Monday, December 24, 2007

Economic Indicators

The weekly leading economic indicators have been trending
down since July, and have fallen enough below those peaks
to move the economic expansion light from green to amber.
This is a tricky situation, since we had similar moves in
1987 and 1998 without a resulting downturn. Those two periods
were ones of financial crisis, but matters did settle out
favorably for the US economy. Such could well happen this time
too, but there has been enough damage to the readings to
warrant more concern.

The inflation thrust indicator has been flat over the past
month, but it remains in a strong uptrend, paced by oil and
basic agriculturals. The CPI inflation of 4.3% yr/yr through
November wiped out the growth in the average wage, and
the increase of inflation pressure has damaged the economy
as a result.

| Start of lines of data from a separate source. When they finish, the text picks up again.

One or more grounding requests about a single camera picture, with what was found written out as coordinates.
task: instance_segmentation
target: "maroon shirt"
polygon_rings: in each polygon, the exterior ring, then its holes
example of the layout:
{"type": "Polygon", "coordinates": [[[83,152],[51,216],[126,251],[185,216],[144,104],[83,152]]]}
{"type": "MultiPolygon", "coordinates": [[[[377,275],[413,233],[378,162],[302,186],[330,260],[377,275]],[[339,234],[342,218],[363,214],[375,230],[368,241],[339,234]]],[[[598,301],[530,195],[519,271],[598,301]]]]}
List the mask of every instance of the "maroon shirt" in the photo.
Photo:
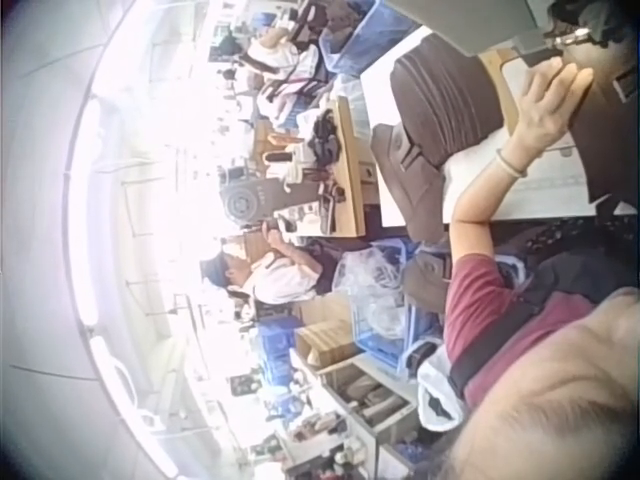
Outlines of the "maroon shirt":
{"type": "MultiPolygon", "coordinates": [[[[444,341],[451,362],[515,300],[517,290],[504,284],[496,262],[471,254],[454,265],[447,295],[444,341]]],[[[487,363],[465,388],[465,398],[476,407],[507,369],[532,347],[594,309],[581,295],[555,292],[540,314],[531,319],[487,363]]]]}

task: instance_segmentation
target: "hand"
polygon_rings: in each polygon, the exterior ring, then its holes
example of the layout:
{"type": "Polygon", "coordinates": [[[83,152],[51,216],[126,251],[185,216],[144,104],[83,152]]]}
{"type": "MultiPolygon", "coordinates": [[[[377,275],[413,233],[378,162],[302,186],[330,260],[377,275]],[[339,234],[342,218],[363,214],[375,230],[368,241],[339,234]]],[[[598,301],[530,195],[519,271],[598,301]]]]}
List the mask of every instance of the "hand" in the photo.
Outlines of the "hand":
{"type": "Polygon", "coordinates": [[[269,224],[267,222],[262,224],[262,235],[267,243],[276,250],[279,250],[283,245],[287,244],[282,237],[282,232],[275,228],[269,228],[269,224]]]}
{"type": "Polygon", "coordinates": [[[514,140],[535,157],[560,140],[593,81],[593,70],[563,65],[560,57],[529,70],[520,96],[514,140]]]}

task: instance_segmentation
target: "ceiling light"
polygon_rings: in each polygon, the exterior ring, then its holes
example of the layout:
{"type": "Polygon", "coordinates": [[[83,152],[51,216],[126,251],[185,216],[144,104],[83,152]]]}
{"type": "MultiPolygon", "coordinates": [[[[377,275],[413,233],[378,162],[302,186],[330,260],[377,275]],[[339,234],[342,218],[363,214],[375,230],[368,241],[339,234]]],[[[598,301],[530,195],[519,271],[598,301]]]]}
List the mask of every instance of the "ceiling light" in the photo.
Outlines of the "ceiling light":
{"type": "Polygon", "coordinates": [[[67,241],[71,283],[78,316],[86,326],[93,326],[98,322],[98,306],[89,262],[87,197],[91,164],[102,150],[100,114],[100,103],[96,99],[89,100],[82,112],[78,136],[73,148],[67,202],[67,241]]]}
{"type": "Polygon", "coordinates": [[[111,356],[104,338],[100,336],[93,337],[89,341],[89,344],[105,387],[113,399],[113,402],[116,404],[119,414],[131,429],[133,436],[162,473],[168,478],[175,478],[179,473],[178,467],[147,430],[144,421],[131,402],[117,374],[113,361],[114,358],[111,356]]]}

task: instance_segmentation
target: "cardboard box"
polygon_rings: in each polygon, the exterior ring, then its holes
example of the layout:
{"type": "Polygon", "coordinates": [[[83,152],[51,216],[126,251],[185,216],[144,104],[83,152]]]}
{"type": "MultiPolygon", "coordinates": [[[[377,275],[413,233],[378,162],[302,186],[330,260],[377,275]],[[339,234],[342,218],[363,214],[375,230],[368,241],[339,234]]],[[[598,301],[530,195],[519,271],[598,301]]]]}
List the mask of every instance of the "cardboard box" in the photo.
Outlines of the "cardboard box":
{"type": "Polygon", "coordinates": [[[299,328],[295,340],[298,356],[314,369],[329,367],[359,353],[351,324],[341,320],[299,328]]]}

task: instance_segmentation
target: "white table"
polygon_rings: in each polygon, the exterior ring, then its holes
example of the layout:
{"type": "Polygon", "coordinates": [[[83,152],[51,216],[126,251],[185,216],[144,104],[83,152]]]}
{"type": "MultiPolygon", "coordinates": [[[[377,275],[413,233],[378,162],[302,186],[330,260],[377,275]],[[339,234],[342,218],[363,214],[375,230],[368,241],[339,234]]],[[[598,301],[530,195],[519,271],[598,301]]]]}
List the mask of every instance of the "white table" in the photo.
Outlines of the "white table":
{"type": "MultiPolygon", "coordinates": [[[[362,89],[367,104],[369,123],[373,128],[378,124],[400,123],[400,113],[391,91],[390,74],[396,59],[416,47],[431,30],[422,27],[391,49],[361,76],[362,89]]],[[[505,64],[503,74],[512,93],[519,92],[526,65],[521,59],[505,64]]],[[[505,128],[491,134],[479,145],[464,150],[445,164],[443,173],[445,184],[443,218],[449,223],[453,206],[466,186],[492,161],[495,152],[508,138],[505,128]]],[[[380,171],[378,188],[382,225],[385,227],[404,226],[400,210],[391,197],[380,171]]],[[[617,214],[635,213],[628,205],[620,205],[617,214]]],[[[573,139],[567,134],[536,161],[526,180],[518,182],[507,195],[498,210],[496,220],[528,220],[572,216],[593,216],[595,205],[589,204],[586,175],[573,139]]]]}

Rising deliquencies on consumer credit cards is
likely also a result of faster inflation. Consumers have
probably been a little slow to re-work budget priorities with
the rises in energy and grocery bills.

The longer term economic indicators have turned from negative
to mixed. Real M-1 growth is still negative, the real wage is
under pressure and the real price of oil remains in an uptrend.
Positively, the Fed is stepping up liquidity infusion, at least
for the short run, and short rates are trending down. I might
add that despite the bevy of negative headlines, the banking
system is functioning and growing.

Since I am a growth freak, I have my fingers crossed.